La série est basée sur un livre sensé et étonnamment pas si bien de l'auteur suédois Margareta Magnusson qui en écrit ne devrait pas «imaginer que quiconque souhaite ou pouvoir planifier des congés pour prendre soin de ce que vous n'avez pas dérangé pour prendre soin de vous ».

« Peu importe combien ils vous aiment, ne leur laisse pas ce fardeau. »

En tant qu'expatrié qui revient en Australie une ou deux fois par an, il me frappe à quel point mes parents apparaissent visiblement plus vieux – les cheveux grisonnants, les taches d'âge, les os grinçants et une liste croissante de maladies mineures.

Les amis de mes amis commencent déjà à perdre leurs parents ou doivent les faire passer vers des maisons de soins infirmiers. Le chagrin et le stress de ces changements monumentaux sont aggravés lorsqu'il y a une maison pleine de choses à éliminer.

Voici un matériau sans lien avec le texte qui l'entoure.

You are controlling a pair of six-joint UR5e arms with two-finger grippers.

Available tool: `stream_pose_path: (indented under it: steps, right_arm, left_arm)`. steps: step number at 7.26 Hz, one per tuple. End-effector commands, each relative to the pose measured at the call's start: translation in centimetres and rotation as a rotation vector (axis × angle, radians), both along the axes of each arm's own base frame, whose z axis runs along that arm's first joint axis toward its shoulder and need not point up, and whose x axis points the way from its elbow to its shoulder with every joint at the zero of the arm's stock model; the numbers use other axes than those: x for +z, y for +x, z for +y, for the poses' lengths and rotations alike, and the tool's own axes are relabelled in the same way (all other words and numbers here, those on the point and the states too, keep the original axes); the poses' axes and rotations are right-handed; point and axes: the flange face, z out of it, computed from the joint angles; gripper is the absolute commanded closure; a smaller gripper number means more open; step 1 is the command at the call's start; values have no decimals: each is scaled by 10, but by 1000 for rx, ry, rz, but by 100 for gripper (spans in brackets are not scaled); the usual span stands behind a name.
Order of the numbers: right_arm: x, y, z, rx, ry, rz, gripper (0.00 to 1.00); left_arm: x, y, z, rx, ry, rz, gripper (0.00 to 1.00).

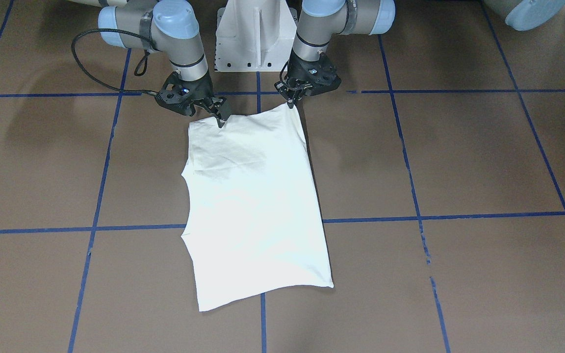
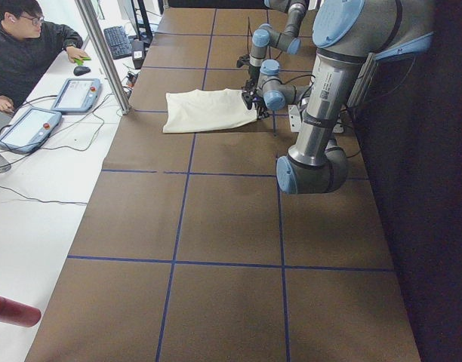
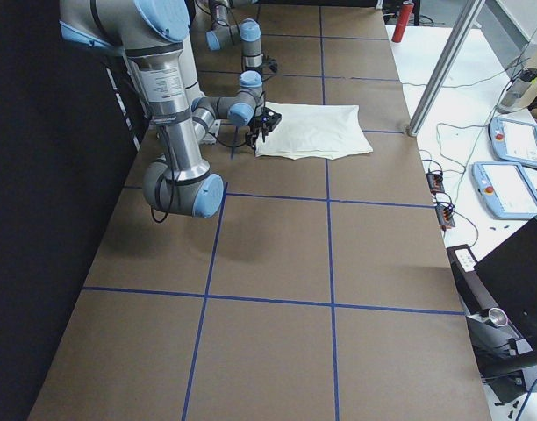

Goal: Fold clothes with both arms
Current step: 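Move the right gripper to the shirt's near corner beside the left gripper, then grasp the near edge of the folded shirt with both grippers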

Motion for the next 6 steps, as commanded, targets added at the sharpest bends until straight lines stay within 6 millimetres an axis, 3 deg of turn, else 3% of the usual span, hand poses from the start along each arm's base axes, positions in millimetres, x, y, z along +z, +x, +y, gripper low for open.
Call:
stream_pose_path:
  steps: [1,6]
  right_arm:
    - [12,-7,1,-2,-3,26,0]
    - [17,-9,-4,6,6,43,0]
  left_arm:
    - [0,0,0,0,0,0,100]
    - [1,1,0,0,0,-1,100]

Je redoute la perspective de passer des semaines à trier les biens de mes parents. Ce serait la plus grande gentillesse envers ma sœur et moi s'ils se rédigeaient au sérieux à l'avance.

Mon père a brièvement eu une secousse de motivation de désencombrement lors d'une effrayante du cancer il y a des années. Il a organisé son hangar et 30 ans de paperasse et a trouvé la joie fouettant une moto vintage, un radiateur, des armoires et des lampes antiques sur Gumtree.

Mais l'opération de désencombrement a bloqué pendant la pandémie.

J'ai été verrouillé du pays pendant 18 mois, et quand je suis finalement rentré chez moi, j'ai découvert que les gens avaient acquis le conteneur d'expédition pour le stockage. Maintenant, il y avait un espace supplémentaire à l'intérieur de la maison pour plus d'encombrement.

En ce qui concerne l'organisation domestique, je ne suis pas un monstre soigné. Mais le déménagement 15 fois au cours des 20 dernières années, y compris deux mouvements internationaux, m'a aidé à freiner mes biens.

Le concept danois d'Hygge – créant une ambiance chaleureuse et confortable à la maison, m'a également appris que moins c'est plus.

La professeure agrégée d'Edith Cowan University Psychology, Natalie Gately, dit que la relation des gens à leurs biens est complexe et peut être fortement influencée par leur éducation.

«Le boom économique d'après-guerre a entraîné le consumérisme de masse et les biens étaient un signe de notre richesse, de notre statut et d'un signe que nous étions dans le monde. Cet état d'esprit peut être difficile à éliminer », dit-elle.

«Certains baby-boomers ont peut-être eu une enfance instable, nous avons eu une augmentation du (milieu des années 1970) des divorces lorsque les lois sur le divorce sans faute sont entrées en vigueur, donc il y a eu des séparations, des mouvements de logement, des mouvements de pays dans certains cas. Pour certains, nos biens représentent également la stabilité. »

Mes parents ont grandi dans des familles de la classe ouvrière dans les années 1960/70 et ont hérité d'une aversion pour être un gaspillage de mes grands-parents – des agriculteurs migrants italiens qui ont résisté à la dépression après avoir navigué en Australie avec rien d'autre qu'une valise.

Il est difficile de défaire cet état d'esprit et je comprends pourquoi il est plus facile de fermer la porte du placard et de ne pas y penser.

Bien sûr, il y a des souvenirs spéciaux qui valent la peine de garder ces générations. Cet hiver européen dont j'ai interrompu à Copenhague dans un trench glamour en tweed que ma mère a acheté en 1976 avec son premier chèque de salaire en tant que secrétaire.

De même, c'est un plaisir de lire mes livres pour enfants préférés de mon enfance à mon neveu des tout-petits et de le voir Burl sur la même voiture de jouets alimentée par batterie que j'ai roulé au même âge.

Mais il faut s'assurer que ces trésors ne sont pas perdus parmi le fouillis de tout le reste.

En tant qu'humains, nous devons affronter le fait que lorsque nous mourrons, nous ne pouvons rien emporter avec nous, et seuls quelques-uns de nos biens ont un sens aux autres comme ils nous le font. Épargnez donc vos enfants en deuil et votre famille de tamiser à travers une vie de détritus.

Lisa Martin est une journaliste australienne vivant à Copenhague.